En este ejemplo, los tres módulos auth se ejecutarán, aún si el primer módulo auth falla. Esto previene al usuario de saber a qué nivel falla la autenticación. Tal conocimiento en las manos de una persona mal intencionada le permitiría violar el sistema fácilmente.
account required /lib/security/pam_unix.so
Este módulo realiza cualquier verificación de cuenta necesaria. Por ejemplo, las contraseñas shadow han sido activadas, el componente de la cuenta del módulo pam_unix.so verificará para ver si la cuenta ha expirado o si el usuario no ha cambiado la contraseña dentro del período de gracia otorgado.
password required /lib/security/pam_cracklib.so retry=3
Si la contraseña ha expirado, el componente de la contraseña del módulo pam_cracklib.so le pide una nueva contraseña. Luego evalúa la nueva contraseña para ver si puede ser fácilmente descubierta, ayudado por un programa que descubre las contraseñas basadas en diccionario. Si esto falla la primera vez, le dá al usuario dos oportunidades más de crear una contraseña más robusta debido al argumento retry=3.
password required /lib/security/pam_unix.so shadow nullok use_authtok
Esta línea especifica que si el programa cambia la contraseña del usuario, éste debería usar el componente password del módulo pam_unix.so para realizarlo. Esto sucederá tan sólo si la porción account del módulo pam_unix.so ha determinado que la contraseña necesita ser cambiada.
El argumento shadow le dice al módulo que cree contraseñas shadow cuando se actualiza la contraseña del usuario.
El argumento nullok indica al módulo que permita al usuario cambiar su contraseña desde una contraseña en blanco, de lo contrario una contraseña vacía o en blanco es tratada como un bloqueo de cuenta.
El argumento final de esta línea, use_authtok, proporciona un buen ejemplo de la importancia del orden al apilar módulos PAM. Este argumento advierte al módulo a no solicitar al usuario una nueva contraseña. En su lugar se acepta cualquier contraseña que fué registrada por un módulo de contraseña anterior. De este modo todas las nuevas contraseñas deben pasar el test de pam_cracklib.so para contraseñas seguras antes de ser aceptado.
session required /lib/security/pam_unix.so
La última línea especifica que el componente de la sesión del módulo pam_unix.so gestionará la sesión. Este módulo registra el nombre de usuario y el tipo de servicio en el fichero /var/log/messages al inicio y al final de cada sesión. Puede ser ampliado apilándolo con otros módulos de sesión si necesita más funcionalidad.

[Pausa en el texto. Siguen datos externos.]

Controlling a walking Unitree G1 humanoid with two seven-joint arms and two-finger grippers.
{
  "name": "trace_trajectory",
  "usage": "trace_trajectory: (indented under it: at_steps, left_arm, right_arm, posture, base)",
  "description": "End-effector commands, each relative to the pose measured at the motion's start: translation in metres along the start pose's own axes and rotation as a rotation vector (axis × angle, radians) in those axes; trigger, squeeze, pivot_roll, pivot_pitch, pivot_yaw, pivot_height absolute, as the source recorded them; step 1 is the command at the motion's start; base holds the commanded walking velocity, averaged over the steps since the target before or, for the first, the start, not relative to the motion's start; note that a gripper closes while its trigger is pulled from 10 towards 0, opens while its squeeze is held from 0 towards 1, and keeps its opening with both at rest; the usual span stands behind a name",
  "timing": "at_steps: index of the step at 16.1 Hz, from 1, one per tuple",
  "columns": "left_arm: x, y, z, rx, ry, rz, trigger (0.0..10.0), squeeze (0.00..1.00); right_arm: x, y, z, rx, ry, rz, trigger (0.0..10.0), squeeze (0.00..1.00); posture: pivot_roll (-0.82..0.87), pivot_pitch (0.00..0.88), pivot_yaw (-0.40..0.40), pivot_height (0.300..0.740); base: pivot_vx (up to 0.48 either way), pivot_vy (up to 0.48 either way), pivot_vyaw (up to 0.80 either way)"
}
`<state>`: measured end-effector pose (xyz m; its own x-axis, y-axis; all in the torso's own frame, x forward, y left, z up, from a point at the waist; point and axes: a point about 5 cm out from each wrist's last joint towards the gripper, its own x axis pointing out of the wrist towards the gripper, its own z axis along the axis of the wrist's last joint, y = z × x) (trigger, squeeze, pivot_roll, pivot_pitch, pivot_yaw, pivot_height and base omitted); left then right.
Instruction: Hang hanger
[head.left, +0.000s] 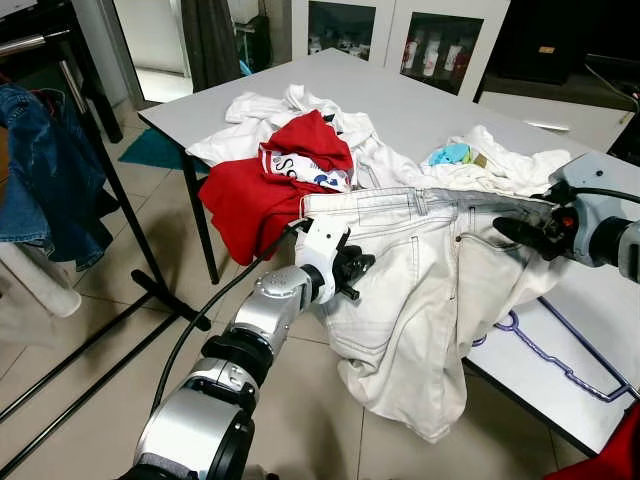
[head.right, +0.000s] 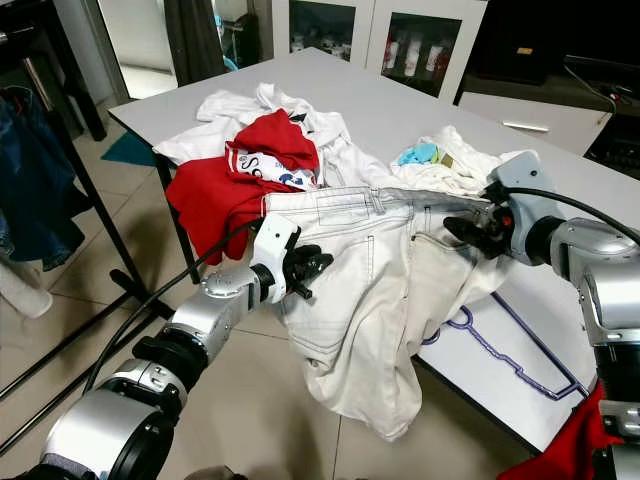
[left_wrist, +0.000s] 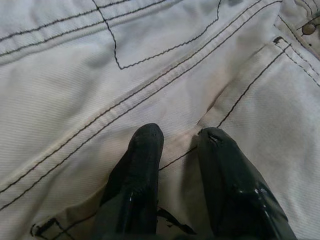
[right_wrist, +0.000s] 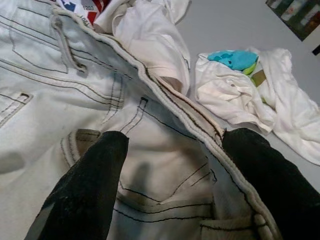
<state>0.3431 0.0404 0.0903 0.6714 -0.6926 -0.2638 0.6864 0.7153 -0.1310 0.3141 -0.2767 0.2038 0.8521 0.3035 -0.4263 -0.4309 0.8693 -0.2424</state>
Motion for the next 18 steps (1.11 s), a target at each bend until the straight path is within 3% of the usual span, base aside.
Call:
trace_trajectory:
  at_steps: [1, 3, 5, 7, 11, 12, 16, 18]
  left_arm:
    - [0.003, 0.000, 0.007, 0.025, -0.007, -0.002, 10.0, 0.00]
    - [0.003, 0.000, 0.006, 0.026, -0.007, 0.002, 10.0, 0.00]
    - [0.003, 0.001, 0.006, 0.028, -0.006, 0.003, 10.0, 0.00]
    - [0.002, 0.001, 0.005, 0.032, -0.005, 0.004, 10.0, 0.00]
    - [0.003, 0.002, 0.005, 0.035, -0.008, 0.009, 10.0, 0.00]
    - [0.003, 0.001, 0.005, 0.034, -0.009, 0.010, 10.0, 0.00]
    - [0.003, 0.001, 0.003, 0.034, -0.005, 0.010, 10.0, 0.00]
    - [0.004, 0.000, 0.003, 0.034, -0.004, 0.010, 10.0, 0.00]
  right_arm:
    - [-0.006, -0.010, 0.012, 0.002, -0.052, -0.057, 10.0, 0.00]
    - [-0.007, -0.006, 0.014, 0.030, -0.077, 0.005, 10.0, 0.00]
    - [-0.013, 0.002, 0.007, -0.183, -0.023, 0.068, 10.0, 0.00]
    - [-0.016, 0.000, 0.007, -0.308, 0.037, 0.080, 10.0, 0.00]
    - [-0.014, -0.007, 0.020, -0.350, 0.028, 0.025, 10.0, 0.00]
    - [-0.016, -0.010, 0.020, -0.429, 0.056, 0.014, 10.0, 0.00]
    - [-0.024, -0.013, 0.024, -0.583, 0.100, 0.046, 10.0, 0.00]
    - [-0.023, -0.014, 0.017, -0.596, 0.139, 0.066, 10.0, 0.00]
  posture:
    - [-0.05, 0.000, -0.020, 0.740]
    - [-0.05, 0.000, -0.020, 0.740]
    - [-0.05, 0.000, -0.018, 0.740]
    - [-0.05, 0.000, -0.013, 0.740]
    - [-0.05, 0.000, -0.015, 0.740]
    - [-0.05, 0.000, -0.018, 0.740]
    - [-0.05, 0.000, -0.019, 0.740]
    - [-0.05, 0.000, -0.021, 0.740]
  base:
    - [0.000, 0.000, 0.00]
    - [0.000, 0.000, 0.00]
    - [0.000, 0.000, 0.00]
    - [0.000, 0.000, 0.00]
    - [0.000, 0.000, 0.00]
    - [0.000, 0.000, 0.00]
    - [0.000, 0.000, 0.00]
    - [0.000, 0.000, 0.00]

El próximo ejemplo de archivo de configuración ilustra el apilamiento del módulo auth para el programa rlogin.
#%PAM-1.0 auth required /lib/security/pam_nologin.so auth required /lib/security/pam_securetty.so auth required /lib/security/pam_env.so auth sufficient /lib/security/pam_rhosts_auth.so auth required /lib/security/pam_stack.so service=system-auth
Primero, pam_nologin.so verifica para ver si /etc/nologin existe. Si lo hace, nadie puede conectarse excepto root.
auth required /lib/security/pam_securetty.so
El módulo pam_securetty.so previene al usuario root de conectarse en terminales inseguros. Esto desactiva efectivamente a todos los intentos de root rlogin debido a las limitaciones de seguridad de la aplicación.

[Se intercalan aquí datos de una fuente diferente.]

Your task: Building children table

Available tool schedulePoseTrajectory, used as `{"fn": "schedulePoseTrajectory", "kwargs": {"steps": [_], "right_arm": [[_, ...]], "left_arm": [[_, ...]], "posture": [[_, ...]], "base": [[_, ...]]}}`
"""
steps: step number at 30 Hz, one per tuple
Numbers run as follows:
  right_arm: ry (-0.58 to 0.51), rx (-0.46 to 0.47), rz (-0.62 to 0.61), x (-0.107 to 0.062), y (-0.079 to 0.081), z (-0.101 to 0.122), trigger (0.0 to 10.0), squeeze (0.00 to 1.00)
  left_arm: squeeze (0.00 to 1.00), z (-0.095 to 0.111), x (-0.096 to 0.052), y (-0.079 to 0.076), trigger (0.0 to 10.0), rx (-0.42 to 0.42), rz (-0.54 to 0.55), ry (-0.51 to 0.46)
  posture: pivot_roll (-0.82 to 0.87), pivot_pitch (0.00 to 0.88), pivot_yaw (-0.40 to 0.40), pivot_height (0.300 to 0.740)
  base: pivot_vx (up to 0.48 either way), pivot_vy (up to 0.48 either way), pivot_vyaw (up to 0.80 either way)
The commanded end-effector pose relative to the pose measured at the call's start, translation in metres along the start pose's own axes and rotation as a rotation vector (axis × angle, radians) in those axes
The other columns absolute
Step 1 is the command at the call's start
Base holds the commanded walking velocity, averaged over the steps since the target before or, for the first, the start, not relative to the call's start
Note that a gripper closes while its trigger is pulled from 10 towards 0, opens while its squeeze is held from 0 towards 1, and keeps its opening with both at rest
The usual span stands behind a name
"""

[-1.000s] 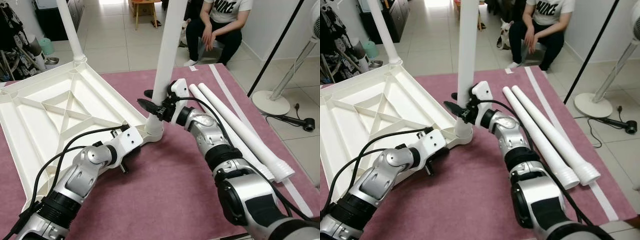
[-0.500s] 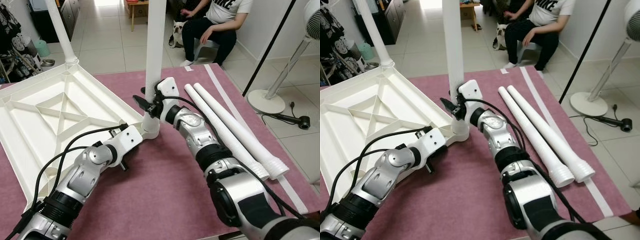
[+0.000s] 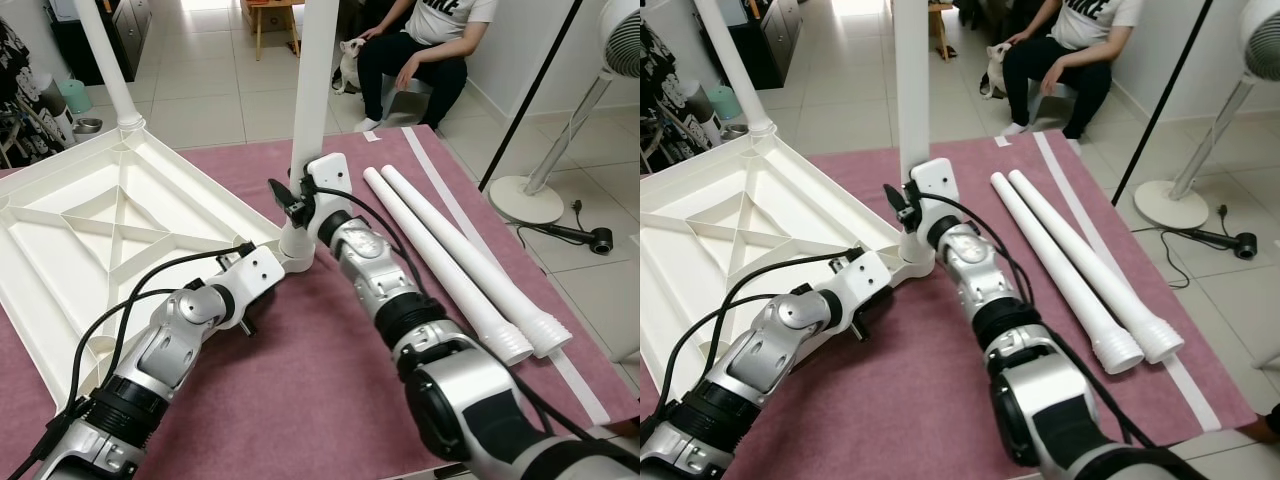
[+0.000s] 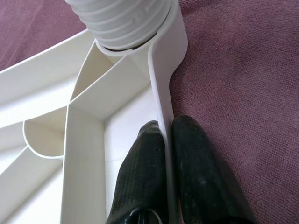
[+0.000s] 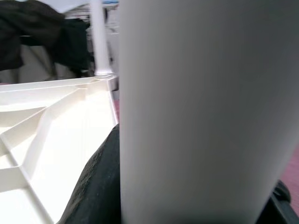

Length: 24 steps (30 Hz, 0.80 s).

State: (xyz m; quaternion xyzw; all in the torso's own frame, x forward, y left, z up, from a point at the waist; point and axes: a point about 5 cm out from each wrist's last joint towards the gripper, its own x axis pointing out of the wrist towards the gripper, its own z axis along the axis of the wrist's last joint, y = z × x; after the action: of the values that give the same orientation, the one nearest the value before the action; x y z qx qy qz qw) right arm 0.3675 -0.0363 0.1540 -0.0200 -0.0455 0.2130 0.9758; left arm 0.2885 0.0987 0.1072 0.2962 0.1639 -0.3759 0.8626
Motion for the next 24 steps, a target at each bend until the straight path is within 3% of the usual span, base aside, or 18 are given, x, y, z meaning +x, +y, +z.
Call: {"fn": "schedulePoseTrajectory", "kwargs": {"steps": [1, 22, 23, 24], "right_arm": [[0.28, -0.058, -0.284, -0.033, -0.042, -0.06, 10.0, 0.0], [0.304, -0.081, -0.408, -0.032, -0.03, -0.063, 10.0, 0.0], [0.289, -0.085, -0.393, -0.031, -0.029, -0.061, 10.0, 0.32], [0.289, -0.085, -0.393, -0.031, -0.029, -0.061, 10.0, 0.32]], "left_arm": [[0.0, 0.018, -0.005, 0.001, 0.0, 0.069, -0.012, -0.083], [0.0, 0.017, -0.005, 0.001, 0.0, 0.066, -0.008, -0.078], [0.0, 0.017, -0.005, 0.001, 0.0, 0.067, -0.008, -0.078], [0.0, 0.017, -0.005, 0.001, 0.0, 0.067, -0.008, -0.078]], "posture": [[0.11, 0.0, 0.053, 0.74], [0.11, 0.0, 0.047, 0.74], [0.11, 0.0, 0.047, 0.74], [0.11, 0.0, 0.047, 0.74]], "base": [[0.0, 0.0, 0.0], [0.0, 0.0, 0.0], [0.0, 0.0, 0.0], [0.0, 0.0, 0.0]]}}
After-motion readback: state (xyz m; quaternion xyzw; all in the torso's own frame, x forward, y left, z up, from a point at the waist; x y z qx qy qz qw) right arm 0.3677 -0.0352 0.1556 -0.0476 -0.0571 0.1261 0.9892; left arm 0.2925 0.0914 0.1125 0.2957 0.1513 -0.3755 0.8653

auth required /lib/security/pam_env.so
El módulo carga las variable de entorno especificadas en /etc/security/pam_env.conf.
auth sufficient /lib/security/pam_rhosts_auth.so
El módulo pam_rhosts_auth.so autentifica al usuario usando .rhosts en el directorio principal del usuario. Si tiene éxito, PAM considera inmediatamente la autenticación como exitosa. Si falla pam_rhosts_auth.so en autenticar al usuario, el intento de autenticación es ignorado.
auth required /lib/security/pam_stack.so service=system-auth
Si el módulo pam_rhosts_auth.so falla en autenticar al usuario, el módulo pam_stack.so realiza la autenticación de contraseñas normal.
El argumento service=system-auth indica que el usuario debe pasar a través de la configuración PAM para la autenticación del sistema como se encuentra en /etc/pam.d/system-auth.